Gehan de Silva Wijeyeratne
23 Jul 2019
Written for Paperback
My overall impression is of a technically strong book packed with information. The images are on the whole sharp and well-composed. Many species have both the upperwing and underwing shown. More than 250 species of the nearly 700 species found in the region are covered in a compact, lightweight book. For butterfly enthusiasts, especially for visitors flying in for a safari who may have weight restrictions on their luggage, I see this as a good alternative to a heavier and more comprehensive field guide.
The species descriptions are structured into standard categories for Habits, Habitats, Early Stages, Variation, Similar Species and Status. The early stages are in turn broken down into egg, larva and pupa. The species accounts have a ‘calendar bar’ for the 12 months of the year indicating in which months a species is on the wing. Almost every species has at least two images, many have three. The sex is indicated with the standard male/female icons. A small map indicates the region. With the exception of the more challenging blues, I suspect most of the species a visitor or casual enthusiast is likely to see can be identified using the images and text.
I have mixed feelings about the level of detail in the species accounts. On one hand, it is amazingly detailed for a book in the compact field guide genre and one will be hard to find another butterfly book in this shape and size which caters to the need of someone who is a specialist. On the other hand, it lends the book an air of a technical or specialist work. The level of detail on egg, pupa and larva are simply too much for someone simply on a safari vacation and for anyone who is yet to become a butterfly enthusiast. I feel the level of detail may not work so well in terms of sales and recruiting people as beginners to butterfly watching. If you are reading this review, you are unlikely to be the kind of person to be put off by this and should be able to gloss over the details that do not interest you. I am guessing this book followed a more detailed field guide and came about as a mini version of a larger book rather than starting off as a first book for beginners and those travelling to South Africa for a safari.
Having written a few photographic field guides myself, I know only too well that there is no standard formula for striking a balance between popular appeal (and commercial success) and providing the level of technical detail that is useful in the field. Ultimately most publishers leave this to the author and many such series although they have a standard look and feel, vary in the level of content. My guess is that a future edition will have more commercial success if it is made simpler on the eye, in a fashion similar to another title by Struik to the Butterflies of East Africa
. Despite my comments about a simple version having a wider appeal, as someone who is already a serious convert to butterfly watching, I enjoyed the detail in the species accounts. The butterflies in a given locality are heavily influenced by the food plants used in the larval stages and I found the extra detail provided interesting. Unfortunately, to become very good with butterflies, one also has to become a good botanist to recognize plants and to know where to look for the non-adult stages.
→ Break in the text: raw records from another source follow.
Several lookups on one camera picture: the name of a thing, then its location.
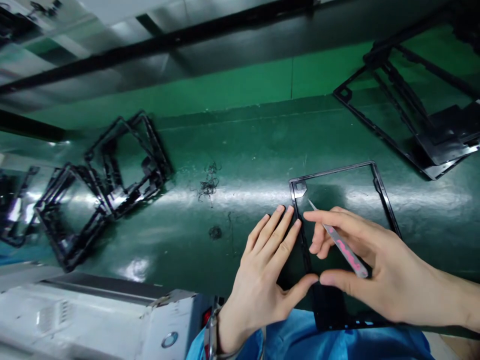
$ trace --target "hand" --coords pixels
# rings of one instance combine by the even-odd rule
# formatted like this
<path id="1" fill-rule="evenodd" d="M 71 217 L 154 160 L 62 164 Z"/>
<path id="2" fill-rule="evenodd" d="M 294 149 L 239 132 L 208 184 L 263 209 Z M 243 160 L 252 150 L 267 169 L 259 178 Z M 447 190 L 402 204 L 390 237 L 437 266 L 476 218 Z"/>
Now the hand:
<path id="1" fill-rule="evenodd" d="M 462 325 L 480 329 L 480 286 L 435 269 L 420 259 L 392 231 L 342 209 L 307 211 L 315 222 L 310 252 L 325 259 L 333 240 L 322 224 L 338 233 L 372 269 L 372 278 L 353 272 L 326 270 L 320 283 L 361 300 L 393 322 L 413 325 Z"/>
<path id="2" fill-rule="evenodd" d="M 231 295 L 218 314 L 219 348 L 224 354 L 238 350 L 258 329 L 285 320 L 319 281 L 318 275 L 308 274 L 290 290 L 277 285 L 302 226 L 297 219 L 284 240 L 294 209 L 289 206 L 279 223 L 284 211 L 279 205 L 248 236 Z"/>

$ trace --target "right hand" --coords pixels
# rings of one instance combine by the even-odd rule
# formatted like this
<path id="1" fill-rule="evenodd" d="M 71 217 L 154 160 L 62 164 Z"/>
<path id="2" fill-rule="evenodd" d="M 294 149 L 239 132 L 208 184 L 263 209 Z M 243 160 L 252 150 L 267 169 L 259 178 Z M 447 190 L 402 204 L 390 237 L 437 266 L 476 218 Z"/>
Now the right hand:
<path id="1" fill-rule="evenodd" d="M 320 275 L 322 285 L 339 288 L 393 322 L 468 326 L 462 292 L 478 295 L 477 284 L 430 266 L 393 231 L 341 207 L 307 211 L 303 216 L 316 223 L 312 254 L 327 257 L 334 242 L 322 224 L 331 225 L 373 269 L 371 279 L 359 278 L 351 271 L 326 270 Z"/>

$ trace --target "white machine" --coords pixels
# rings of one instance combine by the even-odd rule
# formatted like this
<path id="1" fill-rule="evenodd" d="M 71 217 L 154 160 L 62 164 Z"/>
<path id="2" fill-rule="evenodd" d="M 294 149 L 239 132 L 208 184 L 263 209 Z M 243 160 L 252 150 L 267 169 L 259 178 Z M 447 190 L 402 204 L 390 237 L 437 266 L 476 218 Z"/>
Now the white machine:
<path id="1" fill-rule="evenodd" d="M 0 267 L 0 287 L 7 277 L 12 285 L 12 274 L 18 278 L 17 271 L 2 276 L 9 267 L 19 265 Z M 142 290 L 135 294 L 93 287 L 85 285 L 91 276 L 72 274 L 2 291 L 0 359 L 184 359 L 215 302 L 183 290 L 152 301 Z M 129 281 L 108 282 L 125 290 L 136 287 Z"/>

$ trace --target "round button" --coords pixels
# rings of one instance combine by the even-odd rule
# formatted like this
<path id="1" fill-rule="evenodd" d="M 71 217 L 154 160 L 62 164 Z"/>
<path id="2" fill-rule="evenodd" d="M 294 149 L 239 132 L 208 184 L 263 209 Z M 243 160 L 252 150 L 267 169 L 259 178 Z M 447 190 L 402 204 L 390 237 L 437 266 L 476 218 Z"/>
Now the round button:
<path id="1" fill-rule="evenodd" d="M 167 334 L 167 336 L 163 338 L 161 342 L 161 347 L 164 349 L 171 347 L 173 344 L 175 344 L 178 338 L 179 338 L 178 332 L 176 331 L 170 332 L 169 334 Z"/>

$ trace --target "bracelet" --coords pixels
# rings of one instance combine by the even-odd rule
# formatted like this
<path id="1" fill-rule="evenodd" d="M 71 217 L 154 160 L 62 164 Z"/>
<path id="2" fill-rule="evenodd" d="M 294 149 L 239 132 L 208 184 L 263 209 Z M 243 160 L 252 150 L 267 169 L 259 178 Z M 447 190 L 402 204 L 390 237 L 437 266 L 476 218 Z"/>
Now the bracelet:
<path id="1" fill-rule="evenodd" d="M 215 309 L 205 326 L 205 335 L 203 336 L 203 350 L 205 355 L 204 358 L 206 360 L 234 360 L 237 358 L 237 355 L 243 349 L 243 346 L 241 346 L 235 352 L 219 355 L 218 314 L 221 309 L 222 307 L 218 307 L 217 309 Z"/>

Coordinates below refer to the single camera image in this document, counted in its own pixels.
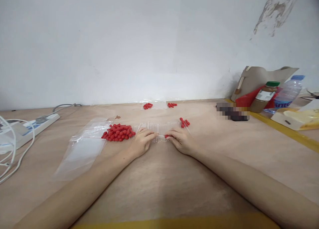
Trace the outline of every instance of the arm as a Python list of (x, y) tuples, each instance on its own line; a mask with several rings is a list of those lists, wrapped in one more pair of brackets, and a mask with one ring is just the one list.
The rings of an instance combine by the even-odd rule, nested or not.
[(27, 214), (14, 229), (69, 228), (128, 164), (149, 149), (156, 136), (154, 132), (141, 128), (128, 149), (69, 182)]
[(319, 206), (262, 172), (198, 147), (182, 129), (166, 133), (176, 148), (206, 165), (233, 189), (284, 228), (319, 228)]

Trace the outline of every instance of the brown jar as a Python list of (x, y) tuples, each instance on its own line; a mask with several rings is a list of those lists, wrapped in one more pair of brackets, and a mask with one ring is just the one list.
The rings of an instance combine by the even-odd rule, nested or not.
[(264, 86), (257, 94), (255, 100), (250, 106), (250, 111), (260, 113), (274, 96), (279, 84), (280, 82), (277, 81), (268, 81), (266, 86)]

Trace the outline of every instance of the water bottle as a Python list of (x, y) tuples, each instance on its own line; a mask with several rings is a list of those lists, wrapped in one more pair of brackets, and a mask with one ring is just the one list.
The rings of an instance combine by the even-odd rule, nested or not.
[(277, 92), (277, 96), (274, 99), (275, 107), (271, 109), (264, 109), (265, 112), (274, 114), (279, 108), (287, 108), (297, 98), (302, 89), (301, 81), (304, 75), (294, 75), (291, 79), (284, 83)]

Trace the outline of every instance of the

One of the most useful features of this book is the family and subfamily level guide to eggs (pages 6-7) and larvae (pages 8-13) in the introductory section. Eggs and larvae are usually covered in more comprehensive and specialist books. The bite-sized summaries make it clear that there are surprisingly distinctive and consistent strong characters that enable eggs and larvae in most cases to be assigned to family or subfamily level. These descriptions also provide insights on wider relationships especially those arising from an arms race with predators or co-evolving for an interesting symbiotic relationship as when ants tend larvae for a sugary reward even when some butterfly larvae eat the ant larvae. The descriptions are illustrated with a representative photograph. I have not seen such a useful, concise summary in a field guide before. I did not feel this section contributes to the issue of making the book feel like it is aimed at a more specialist audience rather than beginners or people on safari. However, I did feel that the venation diagram which labels veins as 1A + 2A, for example, could have been dropped leaving only the simpler version which is shown as a right-hand half. Perhaps I have been spoilt by the more populist works available in a country like Britain, but I do believe a book that can feel ‘difficult’ or technical can be a put off for newcomers.
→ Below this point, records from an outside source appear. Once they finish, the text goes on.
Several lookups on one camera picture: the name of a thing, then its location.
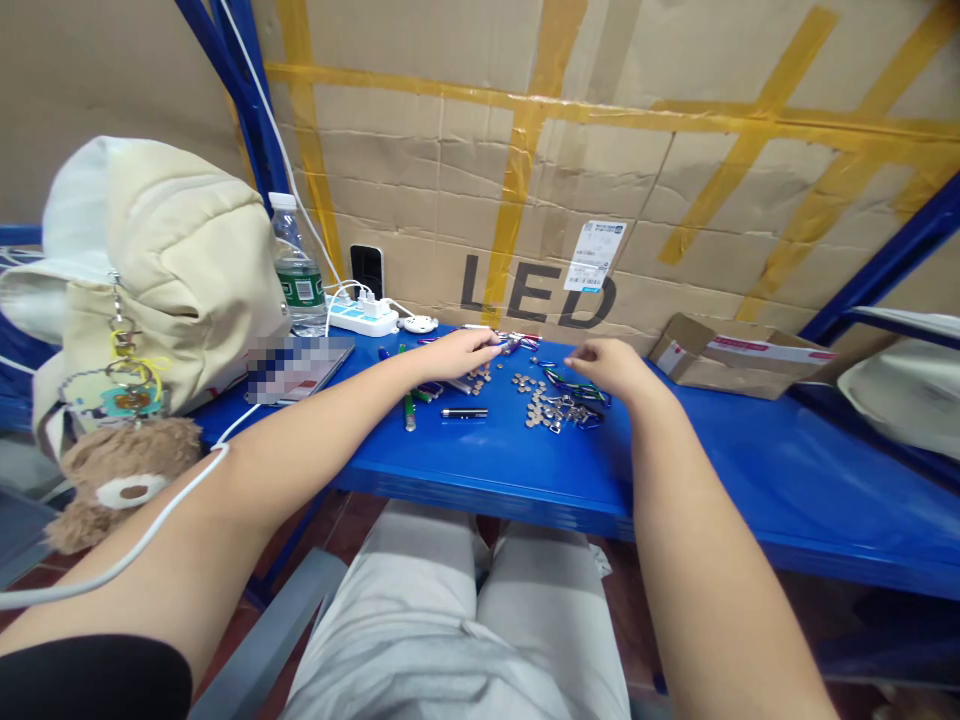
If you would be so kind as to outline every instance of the beige backpack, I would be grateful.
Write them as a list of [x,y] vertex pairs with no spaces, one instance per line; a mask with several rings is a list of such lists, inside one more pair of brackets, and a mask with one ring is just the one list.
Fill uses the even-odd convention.
[[111,270],[142,332],[137,354],[165,359],[168,407],[182,414],[243,377],[254,339],[289,331],[273,243],[260,195],[191,153],[110,137],[80,148],[44,208],[44,259],[0,276],[10,322],[63,346],[34,376],[41,444],[59,457],[69,442],[60,384],[113,359]]

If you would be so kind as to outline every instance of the black sleeve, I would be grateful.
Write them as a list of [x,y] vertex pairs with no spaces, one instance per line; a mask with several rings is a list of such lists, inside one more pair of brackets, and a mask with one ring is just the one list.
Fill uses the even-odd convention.
[[183,656],[133,635],[67,638],[0,657],[4,718],[181,720],[192,694]]

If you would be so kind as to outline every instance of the person's left hand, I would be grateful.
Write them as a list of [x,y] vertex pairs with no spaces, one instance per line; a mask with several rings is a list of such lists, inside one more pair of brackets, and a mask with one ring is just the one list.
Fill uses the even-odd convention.
[[481,365],[489,367],[500,354],[499,342],[493,330],[457,330],[407,355],[417,358],[425,381],[453,380]]

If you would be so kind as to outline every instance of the cardboard wall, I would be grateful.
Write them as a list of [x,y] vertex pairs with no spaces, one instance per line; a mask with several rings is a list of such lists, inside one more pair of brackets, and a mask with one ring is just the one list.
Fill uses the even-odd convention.
[[[675,312],[796,332],[960,169],[952,0],[254,10],[335,264],[382,248],[388,293],[445,322],[643,352]],[[599,296],[562,289],[590,219],[628,224]],[[960,312],[958,243],[890,301]]]
[[246,178],[220,80],[173,2],[0,4],[0,224],[39,223],[97,135],[176,145]]

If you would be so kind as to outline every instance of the barcode sticker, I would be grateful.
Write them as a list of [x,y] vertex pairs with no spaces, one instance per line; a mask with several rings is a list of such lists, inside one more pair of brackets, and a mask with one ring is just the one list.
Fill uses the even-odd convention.
[[580,231],[573,257],[570,258],[570,269],[567,271],[563,289],[586,293],[600,292],[626,228],[626,223],[600,220],[586,223]]
[[309,302],[313,300],[313,285],[309,280],[297,280],[297,297],[302,302]]

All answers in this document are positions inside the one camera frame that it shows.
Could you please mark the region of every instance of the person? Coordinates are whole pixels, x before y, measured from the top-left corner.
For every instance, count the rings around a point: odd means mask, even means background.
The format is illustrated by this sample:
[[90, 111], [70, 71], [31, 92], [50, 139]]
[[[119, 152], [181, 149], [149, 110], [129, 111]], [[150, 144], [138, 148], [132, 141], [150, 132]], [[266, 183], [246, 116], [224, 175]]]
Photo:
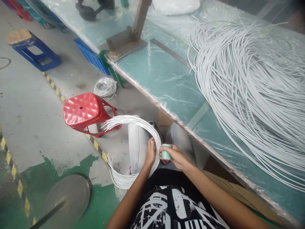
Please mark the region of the person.
[[214, 183], [196, 166], [191, 141], [176, 123], [166, 135], [172, 160], [155, 160], [153, 138], [139, 126], [128, 126], [131, 174], [138, 177], [116, 208], [107, 229], [268, 228], [257, 215]]

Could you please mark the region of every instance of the green painted floor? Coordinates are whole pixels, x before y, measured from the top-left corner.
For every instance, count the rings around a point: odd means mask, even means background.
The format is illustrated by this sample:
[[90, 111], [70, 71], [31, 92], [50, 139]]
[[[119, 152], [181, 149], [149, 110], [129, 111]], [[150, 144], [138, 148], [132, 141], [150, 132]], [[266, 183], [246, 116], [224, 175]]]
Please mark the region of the green painted floor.
[[[89, 176], [89, 169], [97, 159], [98, 157], [90, 155], [81, 161], [80, 166], [67, 170], [61, 177], [57, 175], [52, 163], [47, 158], [45, 158], [45, 163], [31, 167], [21, 173], [19, 178], [24, 184], [24, 193], [29, 200], [31, 213], [36, 220], [44, 216], [45, 200], [53, 185], [62, 177], [71, 173], [78, 172]], [[8, 166], [5, 165], [3, 154], [0, 155], [0, 163], [0, 184], [7, 190], [3, 196], [0, 196], [0, 228], [30, 228], [23, 203], [17, 193], [17, 185], [7, 178], [11, 174], [7, 171]], [[105, 187], [94, 185], [90, 205], [73, 229], [105, 228], [118, 204], [119, 201], [115, 195], [113, 184]]]

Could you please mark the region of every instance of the graphic print shirt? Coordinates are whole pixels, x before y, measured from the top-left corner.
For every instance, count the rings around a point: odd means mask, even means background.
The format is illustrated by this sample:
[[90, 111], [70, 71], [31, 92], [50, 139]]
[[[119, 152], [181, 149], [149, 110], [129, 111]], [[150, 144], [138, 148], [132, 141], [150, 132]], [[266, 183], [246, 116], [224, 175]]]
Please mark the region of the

The introduction includes a two-page section on habitats which begins with a colour-coded map of biomes and short, illustrated descriptions of key habitats (e.g. Nama karoo, Albany thicket). This is followed by a further two pages on where to find butterflies. The scope of this section extends beyond its title and discusses levels of species diversity and ecological adaptations. The end sections are very brief with a glossary and indexes of scientific, common English and Afrikaans names.
On the whole a very useful and impressive piece of work. I can see it being a staple item in the field bag of keen naturalists.